四、如果前端Http调用ClinetA,等待返回结果怎么办?
我们从上面的代码中可以知道,我们自定义的回调类是没有返回值的,那是因为在多线程的知识点中,普通的runnable是没有返回值的;
如果需要返回值,我们得需要使用Future,而JDK8之后,为我们提供了更加好用的CompleteFuture,我们可以使用这个类,来等待返回结果,返回给前端!
究其根本,是前端调用后端的过程,还没有办法显示异步非阻塞调用;(不是说真没有,而是大部分公司的前端没有这种优化的概念)

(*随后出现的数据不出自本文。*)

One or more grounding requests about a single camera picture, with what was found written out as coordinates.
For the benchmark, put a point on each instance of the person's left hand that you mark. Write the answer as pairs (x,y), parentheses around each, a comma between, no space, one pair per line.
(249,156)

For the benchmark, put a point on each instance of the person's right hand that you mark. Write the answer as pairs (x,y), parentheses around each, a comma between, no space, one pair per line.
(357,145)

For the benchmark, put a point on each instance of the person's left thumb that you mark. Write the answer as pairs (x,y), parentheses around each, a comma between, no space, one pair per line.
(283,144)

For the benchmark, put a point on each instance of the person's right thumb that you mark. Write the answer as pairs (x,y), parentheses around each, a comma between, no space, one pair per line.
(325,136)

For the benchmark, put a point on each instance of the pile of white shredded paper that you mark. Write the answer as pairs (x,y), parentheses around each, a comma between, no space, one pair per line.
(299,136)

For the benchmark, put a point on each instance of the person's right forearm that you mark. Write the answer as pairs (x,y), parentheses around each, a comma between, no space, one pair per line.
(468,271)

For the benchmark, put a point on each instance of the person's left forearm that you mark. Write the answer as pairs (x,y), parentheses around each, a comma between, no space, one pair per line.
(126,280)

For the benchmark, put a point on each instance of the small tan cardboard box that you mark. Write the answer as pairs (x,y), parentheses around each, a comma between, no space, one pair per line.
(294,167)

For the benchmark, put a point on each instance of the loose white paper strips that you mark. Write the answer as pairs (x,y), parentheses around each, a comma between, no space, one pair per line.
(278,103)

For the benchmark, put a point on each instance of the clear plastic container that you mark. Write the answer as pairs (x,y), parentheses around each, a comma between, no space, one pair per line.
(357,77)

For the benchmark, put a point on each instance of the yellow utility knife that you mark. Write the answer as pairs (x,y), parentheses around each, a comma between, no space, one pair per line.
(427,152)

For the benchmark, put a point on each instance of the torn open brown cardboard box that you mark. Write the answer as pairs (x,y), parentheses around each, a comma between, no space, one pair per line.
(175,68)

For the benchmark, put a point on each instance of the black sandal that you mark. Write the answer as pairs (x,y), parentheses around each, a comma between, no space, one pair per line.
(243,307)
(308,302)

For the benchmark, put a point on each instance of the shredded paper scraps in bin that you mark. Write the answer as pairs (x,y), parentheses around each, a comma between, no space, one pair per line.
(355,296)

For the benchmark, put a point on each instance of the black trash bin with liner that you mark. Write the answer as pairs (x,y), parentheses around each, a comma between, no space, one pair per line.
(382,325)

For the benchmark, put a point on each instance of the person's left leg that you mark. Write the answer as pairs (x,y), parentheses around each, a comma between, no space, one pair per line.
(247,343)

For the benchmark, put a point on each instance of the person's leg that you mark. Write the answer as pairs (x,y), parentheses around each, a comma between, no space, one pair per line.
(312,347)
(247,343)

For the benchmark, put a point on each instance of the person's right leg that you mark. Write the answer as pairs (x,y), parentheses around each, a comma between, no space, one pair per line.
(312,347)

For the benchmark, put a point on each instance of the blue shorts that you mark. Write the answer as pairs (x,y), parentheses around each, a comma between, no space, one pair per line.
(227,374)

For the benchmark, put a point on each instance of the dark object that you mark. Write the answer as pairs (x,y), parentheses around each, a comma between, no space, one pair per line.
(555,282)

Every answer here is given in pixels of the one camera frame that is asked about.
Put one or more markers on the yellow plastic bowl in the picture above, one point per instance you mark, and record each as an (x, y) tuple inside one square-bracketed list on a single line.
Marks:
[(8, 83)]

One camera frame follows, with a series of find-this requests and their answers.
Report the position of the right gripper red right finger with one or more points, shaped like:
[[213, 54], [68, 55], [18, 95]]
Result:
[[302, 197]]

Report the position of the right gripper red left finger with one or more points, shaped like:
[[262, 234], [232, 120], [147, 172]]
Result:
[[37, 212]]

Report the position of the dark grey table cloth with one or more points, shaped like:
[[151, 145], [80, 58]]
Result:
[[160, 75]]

1、我们创建一个回调管理类ResponseHandler:
public class ResponseHandler {
private static ConcurrentHashMap<String, CompletableFuture<String>> mapping = new ConcurrentHashMap<>();
public static void addCallback(String requestID, CompletableFuture<String> cf){
mapping.putIfAbsent(requestID, cf);
}
public static CompletableFuture<String> getCallBack(String requestID){
return mapping.get(requestID);
}
public static void runCallback(String requestID, String msg){
CompletableFuture<String> cf = mapping.get(requestID);
if (Objects.isNull(cf)){
return; //可能并不是本集群节点发出的请求
}
cf.complete(msg);
removeCallback(requestID);
}
public static void removeCallback(String requestID) {
mapping.remove(requestID);
}
}
2、controller中定义的接口:
@GetMapping("/test/{id}")
public BaseResponse<String> test(@PathVariable("id") String id){
try {
return BaseResponse.success(reqService.test(id));
} catch (Exception e) {
throw ZidanApiException.create("500", "请求失败2", "request failed");
}
}
3、具体的serviceImpl方法实现:
public String test(String id) throws ExecutionException, InterruptedException {
String reqId = UUID.randomUUID().toString();
CompletableFuture<String> cf = new CompletableFuture<>();
ResponseHandler.addCallback(reqId, cf);
JiguiquanKafkaMsg<String> reqMsg = new JiguiquanKafkaMsg<>();
reqMsg.getHeaders().put("reqId", reqId);
reqMsg.setData(id);
kafkaTemplate.send(KafkaConstant.KAFKA_REQUEST_TOPIC, JSONUtil.toJsonStr(reqMsg)).addCallback(new ListenableFutureCallback() {
@Override
public void onFailure(Throwable ex) {
log.error("请求发送失败:{},移除回调", ex.getMessage());
ResponseHandler.removeCallback(reqId);
}
@Override
public void onSuccess(Object result) {
// log.info("请求发送成功:{},等待回调", result.toString());
}
});
if (Objects.isNull(ResponseHandler.getCallBack(reqId))){
throw ZidanApiException.create("500", "请求失败1", "request failed");
} else {
return cf.get();
}
}
4、调用端等待response的消费者代码:
@Slf4j
public class ResponseConsumer {
@KafkaListener(topics = KafkaConstant.KAFKA_RESPONSE_TOPIC, groupId = "clientA")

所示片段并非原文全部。